Contre vents et marées, quelques Lieurs s'obstinent à travailler, malgré les conditions toujours difficiles, notre bel atelier promis par la Mairie n'étant pas encore ouvert. Pas d'atelier, donc pas de presse, donc pas de machine, donc pas de dorure..., et surtout pas de camaraderie. Courage; il paraît que c'est pour bientôt.
Heureusement certains ont un peu de matériel personnel, qui leur a permis quelques réalisations...pas forcément de mauvaise qualité. Au lecteur d'en juger !
Edmond nous en fait voir de toutes les couleurs
C'est sous un décor mosaïqué qu'Edmond nous présente son ouvrage: "Les plaisirs et les jeux", de Georges Duhamel. Il s'agit du récit touchant d'un père qui, se remémorant l'enfance de ses fils, dits "le Cuib" et "le Tioup", constate ce que l'observation des enfants, dans leur nature spontanée, peut apporter de sagesse à l'adulte.L'ouvrage en lui-même est de valeur, puisqu'il porte en page de titre la signature manuscrite authentique de son célèbre auteur.
Sous un plein chagrin rouge, Edmond compose au recto un clown en mosaïque de cuir, au verso un ourson de peau beige, deux motifs iconiques de l'enfance. Comme toujours Edmond réalise lui même ses titres à l'or, technique dont on connaît la difficulté.
Les garde-couleurs, également faites par lui à la cuve, sont manifestement en progrès, et valorisent bien le travail.
Enfin, Edmond fabrique également ses propres tranchefiles, en lanières de cuir...
... peut-être un jour finira-t-il par fabriquer lui-même le papier !
Un challenge osé pour Camille; restaurer des tranches dorées
L'ouvrage ci-après, représenté après restauration, posait un double
challenge, dès lors qu'il devait être recousu.
D'abord, l'ouvrage méritait d'être ré-emboité directement dans sa reliure d'origine, sans fendre les mors; par ailleurs il eut été dommage de casser les tranches dorées, et perdre leur aspect de miroir original.
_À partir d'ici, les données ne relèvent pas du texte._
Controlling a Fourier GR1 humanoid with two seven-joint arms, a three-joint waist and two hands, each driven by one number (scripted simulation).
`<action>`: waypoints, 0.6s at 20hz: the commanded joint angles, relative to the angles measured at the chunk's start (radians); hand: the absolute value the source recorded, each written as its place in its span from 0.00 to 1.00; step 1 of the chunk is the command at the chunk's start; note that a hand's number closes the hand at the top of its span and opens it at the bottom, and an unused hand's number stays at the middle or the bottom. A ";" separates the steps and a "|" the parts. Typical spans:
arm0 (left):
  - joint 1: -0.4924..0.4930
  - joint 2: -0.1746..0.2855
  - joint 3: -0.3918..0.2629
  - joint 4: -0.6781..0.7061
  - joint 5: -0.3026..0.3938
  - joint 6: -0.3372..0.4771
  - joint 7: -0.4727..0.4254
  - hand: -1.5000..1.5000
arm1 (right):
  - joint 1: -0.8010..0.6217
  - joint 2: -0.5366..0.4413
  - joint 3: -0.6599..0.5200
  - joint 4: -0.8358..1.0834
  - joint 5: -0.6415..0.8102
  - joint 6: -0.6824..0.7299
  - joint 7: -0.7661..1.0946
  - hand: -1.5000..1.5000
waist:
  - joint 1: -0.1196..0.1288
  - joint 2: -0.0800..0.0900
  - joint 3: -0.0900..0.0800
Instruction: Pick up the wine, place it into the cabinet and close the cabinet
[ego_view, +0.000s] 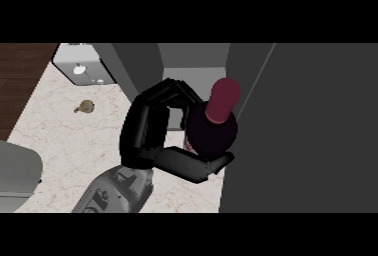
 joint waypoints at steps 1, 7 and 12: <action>-0.044 -0.001 -0.014 0.051 -0.010 0.046 -0.010 1.00 | 0.032 0.028 0.065 -0.125 -0.011 -0.030 0.071 0.00 | 0.002 0.000 -0.001; -0.121 -0.001 -0.045 0.093 -0.051 0.145 0.023 1.00 | 0.008 0.006 0.036 -0.158 -0.048 -0.027 0.112 0.00 | 0.001 -0.002 -0.001; -0.160 -0.002 -0.011 0.244 0.023 0.130 -0.103 1.00 | -0.004 -0.014 0.000 -0.171 -0.071 -0.018 0.142 0.00 | -0.006 0.001 -0.001</action>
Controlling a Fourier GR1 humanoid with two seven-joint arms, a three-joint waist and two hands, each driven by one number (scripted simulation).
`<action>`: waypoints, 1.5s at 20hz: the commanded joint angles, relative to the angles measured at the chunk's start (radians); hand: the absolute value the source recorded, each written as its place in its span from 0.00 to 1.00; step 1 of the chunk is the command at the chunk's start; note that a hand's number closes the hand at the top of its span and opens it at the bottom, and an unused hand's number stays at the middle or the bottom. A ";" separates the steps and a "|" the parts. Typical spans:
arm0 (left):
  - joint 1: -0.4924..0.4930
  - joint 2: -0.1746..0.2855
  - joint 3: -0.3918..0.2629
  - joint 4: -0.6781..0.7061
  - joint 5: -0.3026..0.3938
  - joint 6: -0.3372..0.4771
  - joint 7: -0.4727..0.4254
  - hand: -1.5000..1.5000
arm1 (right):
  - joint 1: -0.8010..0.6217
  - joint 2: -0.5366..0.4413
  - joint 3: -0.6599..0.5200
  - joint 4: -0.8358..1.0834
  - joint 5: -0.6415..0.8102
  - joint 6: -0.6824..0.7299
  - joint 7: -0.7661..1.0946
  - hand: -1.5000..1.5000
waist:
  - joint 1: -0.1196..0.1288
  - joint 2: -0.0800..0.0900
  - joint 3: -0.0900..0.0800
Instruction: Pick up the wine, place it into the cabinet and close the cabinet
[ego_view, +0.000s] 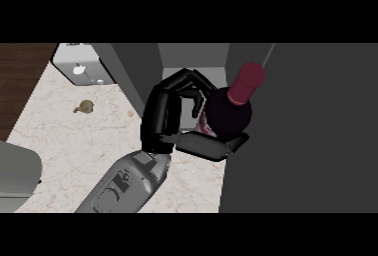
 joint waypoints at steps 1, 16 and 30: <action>0.030 -0.001 0.021 0.035 0.019 -0.011 -0.057 1.00 | 0.038 0.002 -0.023 -0.116 -0.101 0.002 0.034 0.00 | 0.004 0.000 0.000; -0.038 -0.001 0.023 0.304 0.188 0.002 -0.280 1.00 | 0.018 0.032 0.053 -0.113 -0.005 -0.014 0.044 0.00 | -0.002 0.001 -0.001; -0.015 0.008 0.091 0.425 0.149 -0.015 -0.425 1.00 | -0.022 0.012 -0.008 -0.072 -0.065 -0.012 0.060 0.00 | 0.008 0.000 0.000</action>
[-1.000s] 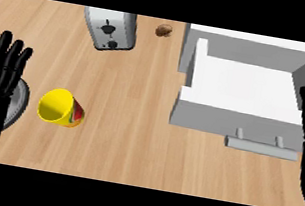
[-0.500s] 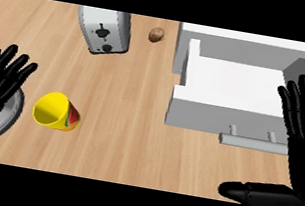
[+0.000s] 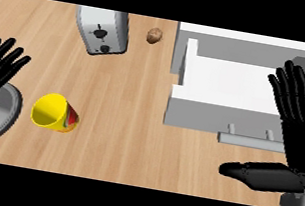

Pourtant l'ouvrage devait nécessairement être recousu. Sans entrer dans le détail de l'état initial, il fallait prévoir plus de 40 onglets, et dès lors l'objectif d'une couture qui "ne monte pas" au dos était inaccessible.
Par ailleurs, la
pratique montre qu'une couture classique préserve mal les tranches dorées, surtout en gouttière.
La méthode qui a été
appliquée
à de quoi surprendre. Elle s'inspire très directement de la méthode de
reliure "à fils noyés", maintes fois évoquée ici: voir les articles des 3/01/2020 (2ème article), 25/05/2020 (2ème), 18/07/2020 (2ème), 21/10/2020, et dont le principe est détaillé dans l'article de Camille du 27 Février 2018 "
Des livres brochés...aux dos arrondis" de son blog "restauration livres-camille.blogspot.fr". Rappelons en le principe de
base, qui s'applique à un livre formé de pages séparées. Le bloc
de pages est "griffé" d'un certain nombre de fentes sur le dos, puis mis
en forme sur un cylindre côté gouttière. Après arrondissure du dos (non
collé), des fils sont passés dans les fentes et enfin noyés dans une
couche de colle. La suite est classique: mousseline, cartons, etc... La
méthode a été explicitée également dans le numéro de Mai-Juin 2020 de la
revue "Arts et Métiers du Livre", pages 29 à 31.
La seule différence dans le cas présent est que les feuilles, à l'origine, ne sont pas libres. Qu'à celà ne tienne, il suffisait d'éclater les cahiers en feuilles séparées, éventuellement au coupe-papier, quoique généralement, il suffit de suffit de tirer dessus à partir du haut.
L'idée est osée, certes: plutôt que de reconstruire les feuillets avec des onglets, on les déconstruit tous !!!
Et pourtant ça marche. On comprendra facilement qu'il n'y a pas pratiquement pas d'augmentation du dos, puisqu'il n'y a ni onglets ni fils de fonds de cahiers. Par ailleurs, si le bloc de feuilles est soigneusement "tassé" sur une surface plane, côté tête, et sur un cylindre, côté gouttière, les tranches dorées sont correctement restituées.
La photo ci-contre montre le résultat de l'opération, côté tranche de tête. On voit que le glacis doré est assez bien restitué, et que le dos de l'ouvrage n'a pas "monté", ce qui a permis de le ré-emboîter dans sa reliure sans fendre les mors.